Crypto Notes

Keeping users safe from hate.

This article is rated as standard to read using the Flesch-Kincaid reading ease scale.

This article should take around 2 minutes 56 seconds to read.

Facebook and Twitter, two of the most popular (in the “west” at any rate) social media platforms both have a (well deserved) reputation for being places where hate festers.

Both Facebook and Twitter are worldwide communities, anyone with a working internet connection can signup and become friends with anyone else in the world.

The flip side of that is they can harass and intimidate anyone else in the world.

That hate is not only bad for the users, but it’s also bad for the company, people harassed tend to leave the service.

This isn’t a technical people so much as a social one. Of course, hatred of others is a problem as old as humans, over time it’s served us well, when we lived in small groups of up to 150 odd people, distrusting the village on the other side of the hill, or people who didn’t do as the wider community did, was a successful system. However, as time’s gone on, we have lived in larger and larger community’s and the hatred and distrust of other groups have become less and less useful.

Technology such as content filters are a technological solution and are an important but limited solution. Another prong is to combat the social problem directly.

Of the two social media platforms noted above it is Twitter which has the worst problem with online hated, I believe this is in part due to how Twitter allows interaction. In order to see a post on Facebook, you must either be a member of a group and have a post posted to that group, or friends with another user, whose posts you then can see. In order to be friends with someone, you need to request a friendship and have them confirm that friendship. With Twitter in contrast by default all posts are public and can be responded to by anyone. This open model has allowed Twitter to grow rapidly but also allows anyone to contact anyone else, giving harassers an opening.
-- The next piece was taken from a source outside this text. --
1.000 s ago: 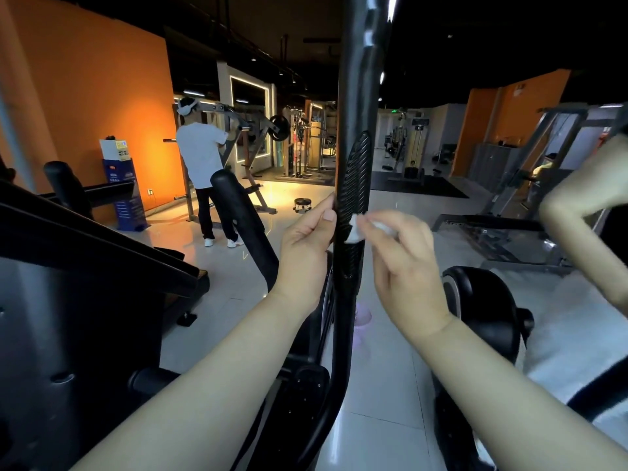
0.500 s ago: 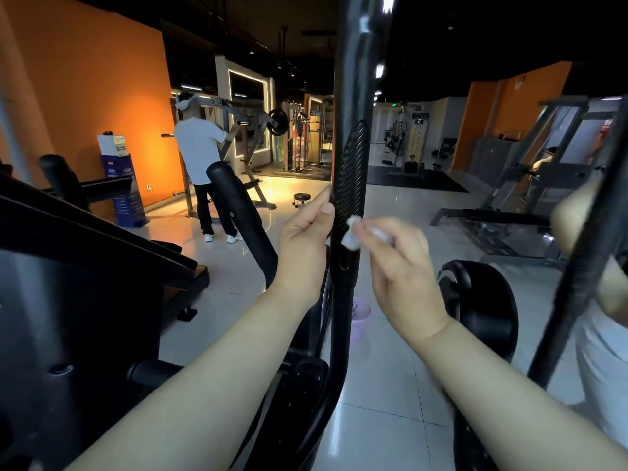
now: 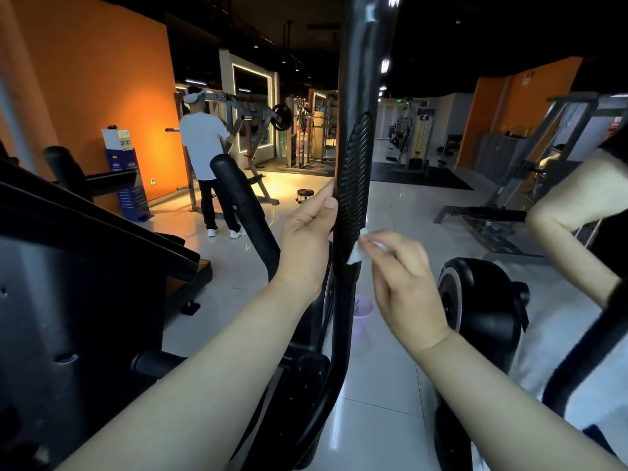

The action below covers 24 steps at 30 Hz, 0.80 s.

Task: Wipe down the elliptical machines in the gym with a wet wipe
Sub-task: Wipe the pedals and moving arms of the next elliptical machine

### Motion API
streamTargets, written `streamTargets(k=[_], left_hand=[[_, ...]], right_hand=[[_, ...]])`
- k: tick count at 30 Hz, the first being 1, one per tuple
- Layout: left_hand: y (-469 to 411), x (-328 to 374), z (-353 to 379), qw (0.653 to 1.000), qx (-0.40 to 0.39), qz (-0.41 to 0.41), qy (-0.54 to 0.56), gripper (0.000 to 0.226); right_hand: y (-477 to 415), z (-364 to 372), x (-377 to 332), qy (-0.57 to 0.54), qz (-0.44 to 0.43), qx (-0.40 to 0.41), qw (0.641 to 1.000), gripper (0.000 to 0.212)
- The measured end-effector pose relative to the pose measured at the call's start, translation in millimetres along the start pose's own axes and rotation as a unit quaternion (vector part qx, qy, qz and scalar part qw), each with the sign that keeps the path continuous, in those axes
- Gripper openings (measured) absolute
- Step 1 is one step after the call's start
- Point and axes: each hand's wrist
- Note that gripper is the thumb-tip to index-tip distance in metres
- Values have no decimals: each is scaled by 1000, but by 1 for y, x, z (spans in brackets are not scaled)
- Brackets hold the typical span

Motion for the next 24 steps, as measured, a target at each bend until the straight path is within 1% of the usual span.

It appears, and my personal observations support this, that friends don’t harass you, but friends of friends do. Once you’re removed from knowing the person you’re talking to its far easier to harass them.

Given the above point, it appears the root cause of the bulk of the harassment on Facebook and Twitter is the comments of people you don’t know. And so, assuming, the goal is to minimise harassment, a Facebook-like “friend” system (rather than Twitters follow system) where you can’t see the comment of people, you’re not friends with sounds like a good solution. However, this limits what you can see, it may be better to allow users to “see” anything but only to be able to respond to things if they are friends of the OP, and throes comment be invisible anyone other than the OP and commentator (and backend services).